Bad response, but kinda the point. The show has to keep up drama, which can be hard in a post-scarcity future; "why don't you just spend money/energy?" sounds like a great solution.

There is one bit I'd wished they did use the transporter for...

According to the Technical Manual, the transporter has a "bio-filter" that can filter out known and unknown harmful bio-signatures from the transporter signal.

It's literally humanoid antivirus! It scans the incoming signal for telltale bio-signals indicating disease life forms and deletes them.

(I always thought it'd be interesting to have somebody run to the bathroom after a transport because the biofilter was set too high and stripped out her gut flora...)

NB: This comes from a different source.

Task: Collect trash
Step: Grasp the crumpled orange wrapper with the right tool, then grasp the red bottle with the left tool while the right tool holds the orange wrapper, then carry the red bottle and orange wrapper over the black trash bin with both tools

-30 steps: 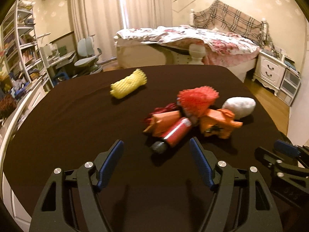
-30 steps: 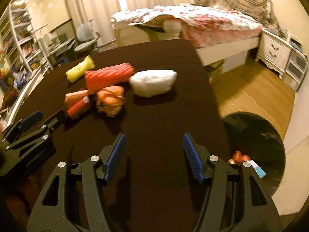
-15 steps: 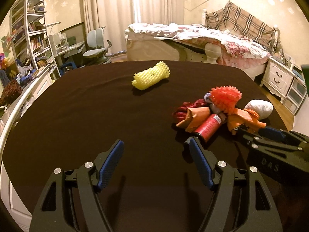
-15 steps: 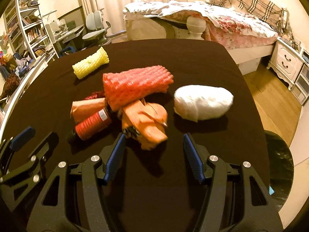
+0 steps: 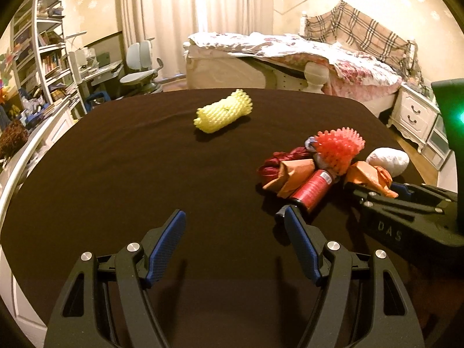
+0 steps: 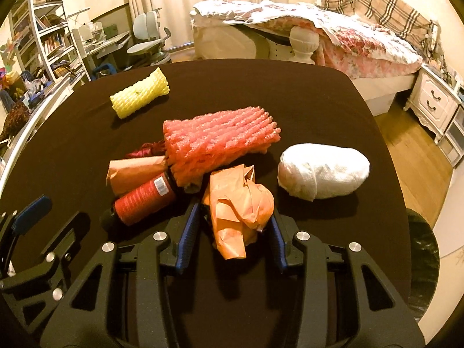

But that points out exactly why the bio-filter isn't a cure-all. It's a first line defense against plagues being brought onboard, but the concept of a "disease organism" is a bit hard to define. e coli on the skin is fine; e coli in the intestines are doing it's job; e coli in the blood is a very dangerous situation. And I doubt the bio-filter can differentiate... here's why:

In my answer to the question Does transporting (beaming out) leave your troops vulnerable to enemy attacks?, the Technical Manual tells us that the "matter stream" in the transporter is an ANALOG signal. Dialog from Scotty and O'Brien heavily imply that the transporter is almost completely analog; you can boost it, filter it, twist it into knots. It's why there's a continuity of awareness while in transport... you never stop being a thing, you just go through a conversion process.

So, the bio-filter can scan for well known "danger signals" and filter them out; it can identify a few "nasty" critters and block them out, but it probably doesn't have the fidelity to carefully snip individual E. coli from specific regions of the body. Transport only takes 5 seconds, a process which is mostly continuous, with only a pattern buffer to delay transport.

Scotty could use a pattern buffer to stay ALIVE, but he couldn't make himself younger... or fix his arm.

The amount of data in a human shaped blob of particles is YUUUGE. You're not likely going to be able to keep it in computer memory (another reason transporters are analog; only a buffer is needed, as usually the transport is nonstop). A single human would require more memory than... well, a lot of memory.

So what the transporter does is grab a "template" scan of the transport subject, and uses that scan to "error correct" the transport buffer while it's being filtered and stored. Analog signals tend to degrade over time; the template exists to "fine tune" the buffer to keep a signal "coherent." It's why we're so sad that Scotty's red-shirted friend doesn't make it; too much signal degradation. (More on this thought below!*) So over the years, Scotty's signal was amplified and then re-shuffled with the "template" to keep things in line... and what came out was almost, but not quite, what had originally gone in.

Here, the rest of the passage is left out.